[Opening Data below section]

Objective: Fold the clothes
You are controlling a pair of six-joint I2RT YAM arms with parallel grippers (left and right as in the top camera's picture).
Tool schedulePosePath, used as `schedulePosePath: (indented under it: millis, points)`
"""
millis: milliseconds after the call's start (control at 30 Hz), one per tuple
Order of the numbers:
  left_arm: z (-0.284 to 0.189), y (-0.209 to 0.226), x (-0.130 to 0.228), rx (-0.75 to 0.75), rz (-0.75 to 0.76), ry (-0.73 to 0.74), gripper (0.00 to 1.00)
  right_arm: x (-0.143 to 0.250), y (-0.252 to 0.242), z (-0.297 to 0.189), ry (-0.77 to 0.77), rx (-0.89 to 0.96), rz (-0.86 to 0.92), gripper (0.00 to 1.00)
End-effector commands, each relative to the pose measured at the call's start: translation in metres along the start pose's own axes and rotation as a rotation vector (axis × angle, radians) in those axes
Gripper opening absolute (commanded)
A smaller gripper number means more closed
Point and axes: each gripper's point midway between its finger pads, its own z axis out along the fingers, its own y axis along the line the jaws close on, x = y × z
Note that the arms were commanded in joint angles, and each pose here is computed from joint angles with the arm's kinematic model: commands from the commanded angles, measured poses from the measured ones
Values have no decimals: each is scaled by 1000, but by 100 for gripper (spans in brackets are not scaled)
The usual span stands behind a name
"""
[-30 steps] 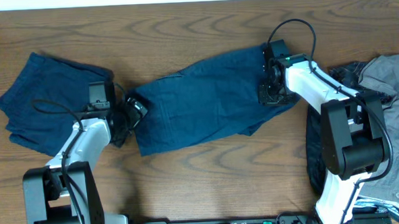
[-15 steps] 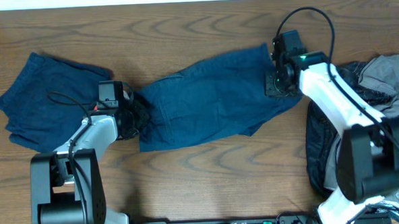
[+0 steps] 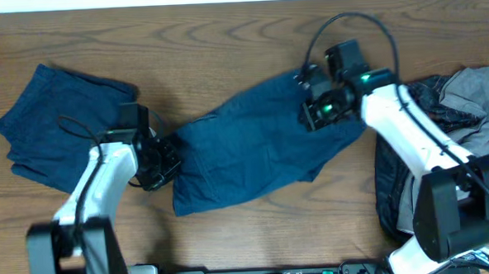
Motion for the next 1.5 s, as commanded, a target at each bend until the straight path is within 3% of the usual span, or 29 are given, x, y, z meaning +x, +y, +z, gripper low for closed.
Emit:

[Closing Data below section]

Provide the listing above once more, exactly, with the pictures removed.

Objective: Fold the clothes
You are controlling a pair of six-joint I2RT YAM arms with parallel grippers (left and right as in the top camera's picture).
Tool schedulePosePath, used as `schedulePosePath: (indented under it: millis, points)`
"""
millis: milliseconds after the call's start (control at 30 Hz), one per tuple
Order of the numbers:
  left_arm: z (-0.284 to 0.189), y (-0.209 to 0.226), x (-0.130 to 0.228), rx (-0.75 to 0.75), rz (-0.75 to 0.76), ry (-0.73 to 0.74), gripper (0.00 to 1.00)
  right_arm: x (-0.143 to 0.250), y (-0.252 to 0.242), z (-0.297 to 0.189), ry (-0.77 to 0.77), rx (-0.89 to 0.96), rz (-0.86 to 0.92), gripper (0.00 to 1.00)
End-effector commands, each relative to the pose measured at the call's start: translation in metres along the start pose's own axes and rotation as a rotation vector (axis × angle, radians) in those axes
Gripper opening absolute (commanded)
A smaller gripper number means more closed
Point and axes: each gripper's point midway between its finger pads, its own z axis out along the fingers, its own y axis along the line the jaws close on, x = y × z
Note that the arms were commanded in joint angles, and each pose here is computed from joint angles with the arm's kinematic model: commands from the commanded angles, measured poses from the measured ones
Values have no decimals: each is scaled by 1000, but by 100 for gripper (spans in brackets are not scaled)
The usual span stands behind a name
"""
[-30 steps] 
[-15 steps] 
[+0 steps] 
Motion for the next 1.5 s, as commanded, a target at each bend until the straight path is within 3% of the usual span, or 29 are given, x, y, z meaning +x, +y, +z, gripper low for closed.
Emit:

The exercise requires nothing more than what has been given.